Martiashvili concedes that the Georgian government’s own funding for the IDP housing program has been comparatively small -- she did not provide an exact figure since government contributions include state-owned assets -- but underlines that its indirect support has been immense.
Tbilisi has donated “up to 700” buildings to the resettlement effort, as well as new roads, gas and electricity lines and other necessary infrastructure, she said.
The government also resettled tens of thousands of families displaced from South Ossetia during Georgia’s 2008 war with Russia in cottage-style houses built in a matter of months.
Martiashvili described the assistance as not “as visible” as the international donor funds, but nevertheless vital.
The overall IDP housing campaign is slated to end in 2014, two years later than expected.
In Poti, a port city just 30 miles from Anaklia, construction for IDP housing, financed by foreign donors, is well underway, although at a noticeably different pace than at Anaklia.
Some 1,200 IDP families from Abkhazia recently moved into several buildings in a 32-building complex.
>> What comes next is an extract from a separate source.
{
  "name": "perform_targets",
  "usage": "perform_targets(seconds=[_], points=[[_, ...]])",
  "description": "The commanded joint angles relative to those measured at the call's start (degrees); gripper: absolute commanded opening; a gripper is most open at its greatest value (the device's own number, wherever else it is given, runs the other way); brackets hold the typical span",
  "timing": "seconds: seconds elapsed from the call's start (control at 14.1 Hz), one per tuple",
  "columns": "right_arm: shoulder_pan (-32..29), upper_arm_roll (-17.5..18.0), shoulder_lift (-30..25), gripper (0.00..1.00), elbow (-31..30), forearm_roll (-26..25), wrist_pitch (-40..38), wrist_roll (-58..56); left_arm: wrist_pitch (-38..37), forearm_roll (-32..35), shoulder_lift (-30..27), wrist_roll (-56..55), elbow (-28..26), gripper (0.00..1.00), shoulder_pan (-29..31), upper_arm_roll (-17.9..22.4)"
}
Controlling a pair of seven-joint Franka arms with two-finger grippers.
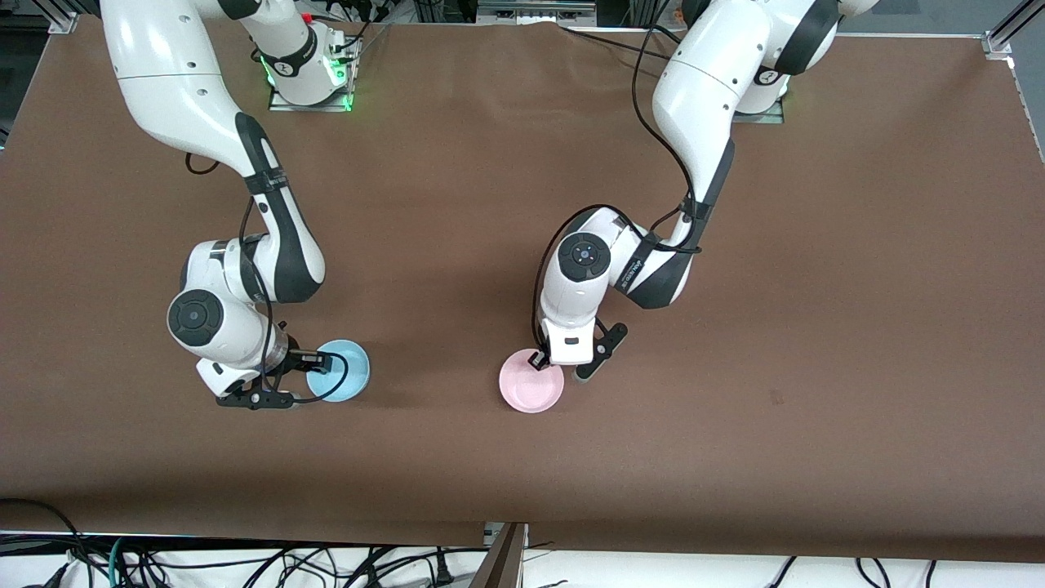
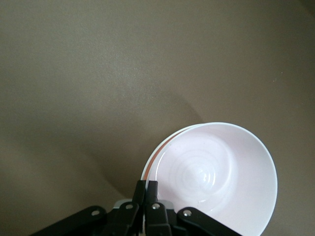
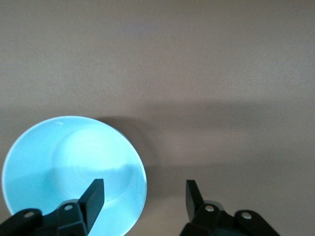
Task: Stack pink and blue bowls on white bowl
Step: 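Lower the right gripper and grasp the light blue bowl rim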
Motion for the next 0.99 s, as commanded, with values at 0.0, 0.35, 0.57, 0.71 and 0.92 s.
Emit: perform_targets(seconds=[0.0, 0.35, 0.57, 0.71, 0.92], points=[[0.0, 0.3, 0.1, 0.54, -0.5, 0.9, 0.6, -0.1, 0.2, 0.6, 1.4, -1.9, 2.2, 0.02, -0.9, 1.1], [0.0, 0.9, 0.6, 0.29, -0.5, 1.9, 0.6, 0.0, 0.2, 0.6, 1.3, -1.6, 2.3, 0.31, -0.9, 1.1], [-0.1, 0.9, 0.6, 0.09, 0.0, 2.4, 0.5, -0.2, -1.0, 0.6, 0.6, -1.4, 3.7, 0.32, -0.4, 1.3], [-0.3, 0.9, 0.5, 0.04, 0.1, 4.0, 0.4, -0.8, -3.5, 0.6, -0.4, -1.2, 4.1, 0.32, -0.1, 1.3], [-0.3, 0.9, 0.3, 0.00, 1.4, 4.4, -0.4, -0.7, -13.0, 0.0, -1.5, 1.5, 8.5, 0.31, 2.8, 0.7]])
Crisp white curtains hang from windows, crosses adorn doorways and furniture ads adorn building entranceways.
Tina Chitanava, a 60-something IDP from the Abkhaz capital, Sukhumi, says that her family’s two-room apartment is an improvement from the cockroach-infested collective center she inhabited for nearly 18 years after fleeing the breakaway region. “Of course, it is better by comparison,” Chitanava said.
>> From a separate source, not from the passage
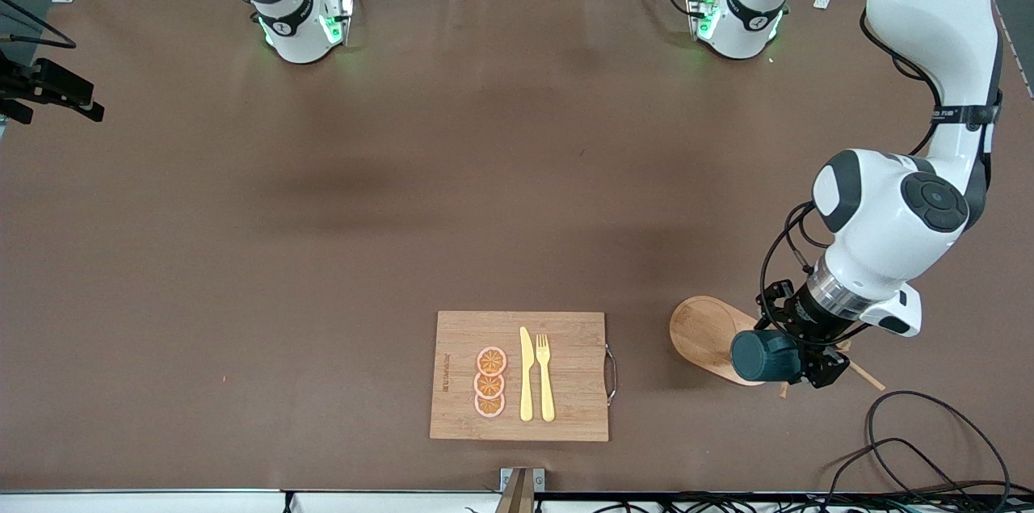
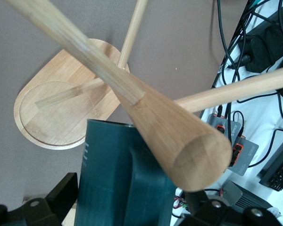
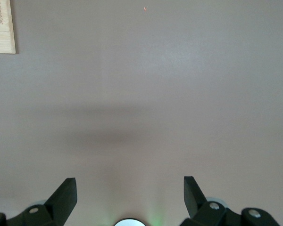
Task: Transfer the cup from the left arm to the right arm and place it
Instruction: 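Close the left gripper on the teal mug's rim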
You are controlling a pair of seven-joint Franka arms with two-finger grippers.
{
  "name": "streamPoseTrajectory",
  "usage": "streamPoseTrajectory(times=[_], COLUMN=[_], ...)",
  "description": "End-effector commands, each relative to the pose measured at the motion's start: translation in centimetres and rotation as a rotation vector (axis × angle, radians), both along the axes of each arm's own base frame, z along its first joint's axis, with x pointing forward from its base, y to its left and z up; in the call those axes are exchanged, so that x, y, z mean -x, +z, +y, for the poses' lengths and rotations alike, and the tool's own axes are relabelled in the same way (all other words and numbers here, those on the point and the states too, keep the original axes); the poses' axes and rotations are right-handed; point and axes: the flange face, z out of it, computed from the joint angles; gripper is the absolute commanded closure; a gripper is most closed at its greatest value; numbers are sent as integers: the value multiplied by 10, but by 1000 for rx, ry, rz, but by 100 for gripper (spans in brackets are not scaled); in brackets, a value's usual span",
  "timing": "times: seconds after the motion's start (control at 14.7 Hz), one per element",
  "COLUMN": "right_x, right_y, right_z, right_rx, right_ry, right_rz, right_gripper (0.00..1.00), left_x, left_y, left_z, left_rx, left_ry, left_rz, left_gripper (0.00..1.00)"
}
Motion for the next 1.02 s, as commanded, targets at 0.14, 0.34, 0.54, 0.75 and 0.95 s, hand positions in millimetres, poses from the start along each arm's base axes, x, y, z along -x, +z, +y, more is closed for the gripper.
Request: streamPoseTrajectory(times=[0.14,0.34,0.54,0.75,0.95], right_x=[8,8,8,8,8], right_y=[4,5,4,4,4], right_z=[3,3,3,3,3], right_rx=[-14,-14,-14,-14,-14], right_ry=[-2,1,0,0,0], right_rz=[-6,-9,-8,-6,-6], right_gripper=[0,0,0,0,0], left_x=[-9,-9,-13,-12,-7], left_y=[-10,-8,8,25,41], left_z=[-7,-5,-4,-6,-13], left_rx=[21,23,27,29,22], left_ry=[4,9,9,6,-10], left_rz=[-24,-26,-54,-68,-59], left_gripper=[12,39,46,46,46])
The quality of the construction, however, is at times open to question. Apartment walls in some of the complex’s buildings are already cracking under their new coats of paint and laminated floorboards buckle in places.
With few belongings of their own, many families are sleeping on mattresses, sometimes as many as three to a bedroom.
Some residents said they had hoped to find construction jobs at the resort in nearby Anaklia, but had failed.
But while the disparity between Anaklia and government IDP projects may provide grounds to think that the Georgian government favors investment over IDP resettlement projects, the MRA itself remains firm in its commitment to housing solutions, noted Lasha Gogidze, a research analyst at anti-corruption watchdog Transparency International Georgia,
“[Y]ou cannot really say that it is not a priority for [the MRA] to satisfy these people and provide them with a durable housing solution,” Gogidze said.
Eka Gvalia, executive director of the Charity Humanitarian Centre Abkhazeti, which works with Abkhazia IDPs, also believes that the government is making good on the promise to provide housing for all IDPs – albeit much more slowly than anticipated.
“It seems that the MRA has a real priority to provide durable housing to IDPs,” Gvalia said.
The MRA’s Martiashvili blames the delay on the cost and sheer number of people to be resettled.
Still, despite such assurances, a lack of clear information about the government’s IDP housing policy and frequent miscommunication about its intentions mean that many IDPs feel sidelined, Gvalia continued.
“When the MRA says something, they think it will be negative, it will be worse,” Gvalia said, speaking in reference to IDPs. “That is not always the case, but [IDPs] don’t always have official information.”
“At the moment, most of the IPDs still think they are not a priority of the government.”
Martiashvili, stressing that her ministry stays in constant contact with IDPs via a telephone hotline, maintains the opposite. “I think our government, with the help of the donors and foreign governments, made a very successful work and achieved extremely unprecedented results,” she said.